» **What you have to do**:
Reproduce the lines from the one holding "trace **wooden table**" to the end of the entries. Include both ends and change nothing.
Extracted entries: Begin
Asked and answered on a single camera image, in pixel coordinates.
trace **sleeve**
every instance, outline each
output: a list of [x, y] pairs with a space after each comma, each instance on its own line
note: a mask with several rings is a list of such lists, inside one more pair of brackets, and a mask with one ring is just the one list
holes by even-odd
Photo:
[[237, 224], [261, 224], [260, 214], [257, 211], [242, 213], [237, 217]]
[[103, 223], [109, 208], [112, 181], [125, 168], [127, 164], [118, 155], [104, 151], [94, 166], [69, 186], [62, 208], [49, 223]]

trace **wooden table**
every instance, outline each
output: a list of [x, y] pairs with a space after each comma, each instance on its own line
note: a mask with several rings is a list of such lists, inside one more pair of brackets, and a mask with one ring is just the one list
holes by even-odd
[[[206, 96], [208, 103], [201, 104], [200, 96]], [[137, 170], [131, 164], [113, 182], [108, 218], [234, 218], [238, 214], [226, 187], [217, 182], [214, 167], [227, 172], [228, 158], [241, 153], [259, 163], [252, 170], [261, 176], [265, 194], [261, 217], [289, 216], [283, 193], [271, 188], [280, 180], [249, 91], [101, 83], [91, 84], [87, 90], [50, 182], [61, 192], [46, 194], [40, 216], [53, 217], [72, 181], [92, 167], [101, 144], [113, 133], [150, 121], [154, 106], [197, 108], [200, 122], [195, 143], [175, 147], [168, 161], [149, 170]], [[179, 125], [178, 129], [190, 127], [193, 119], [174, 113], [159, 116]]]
Extracted entries: End
» **Response area**:
trace **wooden table**
every instance, outline each
output: a list of [x, y] pairs with a space after each comma, each instance on its own line
note: a mask with several rings is a list of such lists, inside one more pair of brackets, and a mask with one ring is just the one list
holes by even-odd
[[[206, 96], [208, 103], [201, 104], [200, 96]], [[137, 170], [131, 164], [113, 182], [108, 218], [234, 218], [238, 214], [226, 187], [217, 182], [214, 167], [227, 172], [228, 158], [241, 153], [259, 163], [252, 170], [261, 176], [265, 194], [261, 217], [289, 216], [283, 193], [271, 188], [280, 180], [249, 91], [101, 83], [91, 84], [87, 90], [50, 182], [61, 192], [46, 194], [40, 216], [53, 217], [72, 181], [92, 167], [101, 144], [113, 133], [150, 121], [154, 106], [197, 108], [200, 122], [195, 143], [175, 147], [168, 161], [149, 170]], [[179, 125], [178, 129], [190, 127], [193, 119], [174, 113], [159, 116]]]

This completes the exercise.